La France continue son chemin vers une meilleure autonomie pour sa défense. Le groupe informatique Atos annonce avoir vendu ses activités stratégiques à la France, mardi 31 mai, dans un communiqué. Valorisées à 404 millions d’euros, elles regroupent les activités de calcul, notamment utilisées pour la dissuasion nucléaire, dans une entité baptisée Bull. C’est désormais l’État français qui en est l’unique actionnaire.

L’État a été attiré par les capacités impressionnantes de calcul, indispensables à l’heure du numérique. Les négociations exclusives avaient commencé en novembre 2024 et comprenaient plusieurs aspects. Il y avait la vente des supercalculateurs, mais aussi des solutions d’analyse vidéo enrichies par l’intelligence artificielle. Cette seconde branche, nommée «Vision AI», ne faisait plus partie des négociations en juin 2025, quand l’État a fait une offre.

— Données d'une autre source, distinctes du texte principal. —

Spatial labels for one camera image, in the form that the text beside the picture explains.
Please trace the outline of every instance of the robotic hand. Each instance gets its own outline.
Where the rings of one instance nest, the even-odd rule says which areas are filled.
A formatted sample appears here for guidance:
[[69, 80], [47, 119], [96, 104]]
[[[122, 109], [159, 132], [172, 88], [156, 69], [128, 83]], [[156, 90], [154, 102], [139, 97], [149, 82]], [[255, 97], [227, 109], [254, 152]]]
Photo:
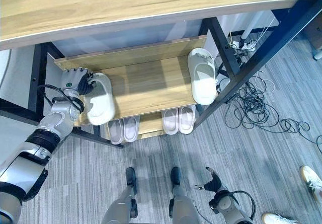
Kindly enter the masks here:
[[0, 223], [17, 223], [22, 201], [34, 198], [44, 183], [48, 171], [44, 166], [57, 145], [71, 133], [75, 121], [84, 110], [80, 95], [92, 91], [88, 81], [93, 74], [88, 69], [65, 70], [60, 91], [62, 97], [52, 99], [50, 114], [9, 159], [0, 166]]
[[[222, 213], [227, 224], [253, 224], [252, 220], [255, 215], [256, 206], [253, 198], [245, 191], [229, 192], [228, 189], [222, 185], [219, 176], [215, 171], [206, 167], [211, 173], [212, 180], [205, 185], [195, 185], [197, 190], [207, 190], [215, 192], [214, 198], [209, 202], [210, 208], [214, 213]], [[251, 217], [248, 217], [239, 206], [238, 201], [233, 196], [235, 193], [243, 193], [248, 195], [252, 200], [253, 211]]]

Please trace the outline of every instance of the tangled cable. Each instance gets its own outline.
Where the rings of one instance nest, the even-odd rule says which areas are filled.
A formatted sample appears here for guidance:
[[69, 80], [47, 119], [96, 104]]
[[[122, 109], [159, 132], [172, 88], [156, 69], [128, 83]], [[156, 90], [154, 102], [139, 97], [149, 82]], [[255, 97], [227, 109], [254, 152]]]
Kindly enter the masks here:
[[[316, 141], [313, 141], [306, 136], [303, 135], [304, 132], [308, 132], [310, 130], [310, 125], [305, 121], [296, 121], [292, 118], [284, 118], [280, 120], [280, 116], [277, 110], [265, 103], [265, 92], [267, 90], [267, 85], [265, 80], [262, 80], [258, 77], [258, 74], [255, 77], [254, 84], [250, 81], [247, 81], [233, 97], [226, 102], [228, 104], [228, 108], [226, 110], [224, 121], [227, 127], [235, 129], [240, 126], [243, 126], [247, 129], [252, 129], [255, 126], [271, 133], [298, 133], [306, 140], [315, 143], [318, 150], [322, 154], [322, 150], [319, 145], [322, 144], [322, 135], [319, 135], [316, 138]], [[263, 89], [259, 89], [256, 86], [257, 78], [262, 80]], [[224, 78], [219, 82], [218, 90], [221, 92], [221, 83], [223, 80], [229, 78]], [[234, 107], [233, 114], [238, 120], [238, 124], [236, 126], [231, 126], [227, 122], [227, 114], [230, 111], [231, 107]], [[274, 126], [279, 126], [281, 128], [280, 131], [271, 130]]]

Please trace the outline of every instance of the wooden board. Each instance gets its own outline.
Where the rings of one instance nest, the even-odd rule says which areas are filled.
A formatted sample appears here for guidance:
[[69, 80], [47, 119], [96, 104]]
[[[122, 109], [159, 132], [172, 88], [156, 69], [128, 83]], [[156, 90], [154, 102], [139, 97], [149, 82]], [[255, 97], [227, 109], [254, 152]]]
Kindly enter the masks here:
[[[195, 104], [186, 56], [99, 72], [111, 80], [114, 119]], [[78, 118], [76, 126], [89, 124], [86, 112], [85, 105], [85, 111]]]
[[203, 47], [205, 42], [206, 35], [197, 36], [61, 58], [55, 60], [55, 64], [62, 70], [83, 67], [97, 71], [188, 55], [192, 49]]
[[[105, 138], [110, 139], [107, 124], [104, 124]], [[140, 118], [139, 133], [137, 139], [163, 135], [162, 116], [160, 112], [142, 115]]]
[[0, 50], [249, 11], [297, 0], [1, 0]]

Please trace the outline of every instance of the shoe rack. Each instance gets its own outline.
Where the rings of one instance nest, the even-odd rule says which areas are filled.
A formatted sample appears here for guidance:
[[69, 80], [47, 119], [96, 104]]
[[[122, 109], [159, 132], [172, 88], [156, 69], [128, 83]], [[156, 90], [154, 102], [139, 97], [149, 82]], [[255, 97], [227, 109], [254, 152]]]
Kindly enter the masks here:
[[[193, 105], [187, 55], [206, 36], [77, 55], [55, 60], [62, 70], [83, 67], [111, 80], [114, 119], [141, 115], [138, 139], [164, 134], [161, 111]], [[75, 126], [89, 124], [87, 108]]]

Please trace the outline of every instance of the white slipper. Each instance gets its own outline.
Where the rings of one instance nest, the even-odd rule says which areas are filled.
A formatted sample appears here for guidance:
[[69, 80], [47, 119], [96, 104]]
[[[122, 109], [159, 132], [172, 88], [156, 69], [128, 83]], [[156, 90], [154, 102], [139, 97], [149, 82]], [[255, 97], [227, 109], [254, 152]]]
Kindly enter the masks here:
[[124, 139], [123, 119], [116, 119], [114, 121], [109, 121], [108, 131], [109, 131], [111, 143], [120, 144]]
[[162, 115], [162, 123], [163, 129], [166, 134], [173, 135], [176, 134], [179, 130], [179, 117], [178, 117], [178, 109], [170, 109], [163, 111]]
[[93, 90], [85, 95], [87, 118], [93, 125], [102, 125], [110, 121], [115, 114], [110, 79], [103, 73], [95, 73], [89, 81], [96, 82]]
[[179, 108], [179, 131], [184, 134], [189, 134], [193, 130], [195, 118], [196, 105]]
[[209, 105], [215, 100], [215, 64], [211, 54], [202, 48], [191, 50], [188, 55], [193, 99], [200, 105]]
[[127, 142], [134, 142], [139, 133], [140, 116], [127, 117], [123, 119], [124, 139]]

2 500 salariés, principalement en France

Ce rachat est d’autant plus stratégique pour l’État français que la branche Advanced Computing rassemble plus de 2 500 salariés, principalement en France. Ils conçoivent les fameux serveurs utiles pour traiter les données calculées par les supercalculateurs. La France veut devenir un État stratégique et prendre le virage du numérique. Il faut dire que la concurrence est rude avec les hectares de serveurs implantés aux États-Unis.